The StreamBuffer operates with the concept of blocks (which are essentially Vectors) and these blocks are in a Deque. Also it is only possible to access the first block only, so if the boundary string is split between 2 block, to correctly handle that case that'll require more code and/or complexity in the MultipartHandler.

The Deque uses internally the same VectorBuffer as the Vector.

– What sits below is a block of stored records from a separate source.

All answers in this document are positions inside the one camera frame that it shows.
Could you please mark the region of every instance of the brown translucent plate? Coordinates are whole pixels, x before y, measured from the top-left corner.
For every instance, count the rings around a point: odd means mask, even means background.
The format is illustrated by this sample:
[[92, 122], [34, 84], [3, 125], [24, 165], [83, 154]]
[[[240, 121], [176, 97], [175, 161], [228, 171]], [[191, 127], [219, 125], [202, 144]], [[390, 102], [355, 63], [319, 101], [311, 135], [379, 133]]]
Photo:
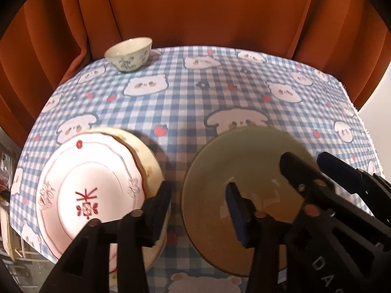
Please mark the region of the brown translucent plate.
[[[280, 221], [294, 220], [303, 198], [280, 173], [280, 157], [288, 151], [319, 169], [290, 135], [266, 127], [227, 131], [196, 155], [185, 177], [181, 212], [191, 242], [208, 263], [238, 276], [250, 273], [254, 250], [236, 238], [225, 202], [228, 182], [235, 182], [257, 210]], [[285, 267], [286, 250], [280, 246], [280, 269]]]

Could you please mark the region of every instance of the white bowl with floral pattern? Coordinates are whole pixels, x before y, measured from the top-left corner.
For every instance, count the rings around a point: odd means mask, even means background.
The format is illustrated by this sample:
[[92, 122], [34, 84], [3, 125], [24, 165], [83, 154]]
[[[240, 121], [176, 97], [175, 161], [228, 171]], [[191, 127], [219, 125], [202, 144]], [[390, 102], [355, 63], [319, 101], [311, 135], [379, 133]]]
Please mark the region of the white bowl with floral pattern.
[[150, 37], [136, 37], [111, 46], [104, 57], [118, 70], [130, 72], [146, 63], [151, 48]]

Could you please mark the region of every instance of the red chinese character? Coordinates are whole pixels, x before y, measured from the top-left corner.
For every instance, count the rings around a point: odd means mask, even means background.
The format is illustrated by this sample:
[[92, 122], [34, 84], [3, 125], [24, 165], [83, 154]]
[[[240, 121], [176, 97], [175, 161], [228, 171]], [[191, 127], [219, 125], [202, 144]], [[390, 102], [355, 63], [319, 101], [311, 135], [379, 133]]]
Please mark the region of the red chinese character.
[[75, 194], [80, 195], [82, 197], [80, 199], [76, 199], [77, 201], [84, 200], [84, 202], [81, 204], [82, 207], [80, 207], [79, 205], [76, 205], [78, 216], [80, 216], [81, 213], [83, 212], [83, 216], [85, 216], [88, 220], [89, 217], [92, 216], [93, 213], [98, 214], [98, 203], [93, 203], [91, 205], [91, 202], [88, 201], [89, 199], [98, 198], [97, 196], [92, 195], [97, 190], [98, 190], [97, 188], [94, 188], [92, 191], [87, 193], [87, 189], [84, 189], [84, 194], [79, 193], [79, 192], [75, 192]]

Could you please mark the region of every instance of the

Also note that if I would use Deque<char> then when appending characters I would need to iterate over all input chars to call append for each one, in Vector there is already such method so I don't need to write it (I know not a big excuse but still less code to type this way :))

> > Source/WebCore/platform/network/curl/ResourceHandleManager.cpp:406
> > +                d->m_multipartHandle = adoptPtr(new MultipartHandle(job, boundary));
> 
> We usually use static factory functions such as PassOwnPtr<MultipartHandle> MultipartHandle::create() for such cases so that we never deal with raw pointers externally.

Okay, that makes sense.
Comment 12 Peter Gal 2013-09-04 10:24:50 PDT
Created attachment 210473 [details]
patch v3

Updated patch (Sorry for the big delay)
Comment 13 WebKit Commit Bot 2013-09-04 10:27:50 PDT
Attachment 210473 [details] did not pass style-queue:

Failed to run "['Tools/Scripts/check-webkit-style', '--diff-files', u'Source/WebCore/ChangeLog', u'Source/WebCore/WebCore.vcxproj/WebCore.vcxproj', u'Source/WebCore/WebCore.vcxproj/WebCore.vcxproj.filters', u'Source/WebCore/platform/network/HTTPParsers.cpp', u'Source/WebCore/platform/network/HTTPParsers.h', u'Source/WebCore/platform/network/ResourceHandleInternal.h', u'Source/WebCore/platform/network/curl/MultipartHandle.cpp', u'Source/WebCore/platform/network/curl/MultipartHandle.h', u'Source/WebCore/platform/network/curl/ResourceHandleManager.cpp']" exit_code: 1
Source/WebCore/platform/network/curl/MultipartHandle.h:41:  The parameter name "handle" adds no information, so it should be removed.  [readability/parameter_name] [5]
Total errors found: 1 in 9 files


If any of these errors are false positives, please file a bug against check-webkit-style.
Comment 14 Peter Gal 2013-09-11 07:25:52 PDT
(In reply to comment #12)
> Created an attachment (id=210473) [details]
> patch v3
> 

ping?
Comment 15 Brent Fulgham 2013-09-12 11:02:24 PDT
Comment on attachment 210473 [details]
patch v3

r=me
Comment 16 WebKit Commit Bot 2013-09-12 11:25:20 PDT
Comment on attachment 210473 [details]
patch v3

Clearing flags on attachment: 210473

Committed r155633: <http://trac.webkit.org/changeset/155633>
Comment 17 WebKit Commit Bot 2013-09-12 11:25:23 PDT
All reviewed patches have been landed.  Closing bug.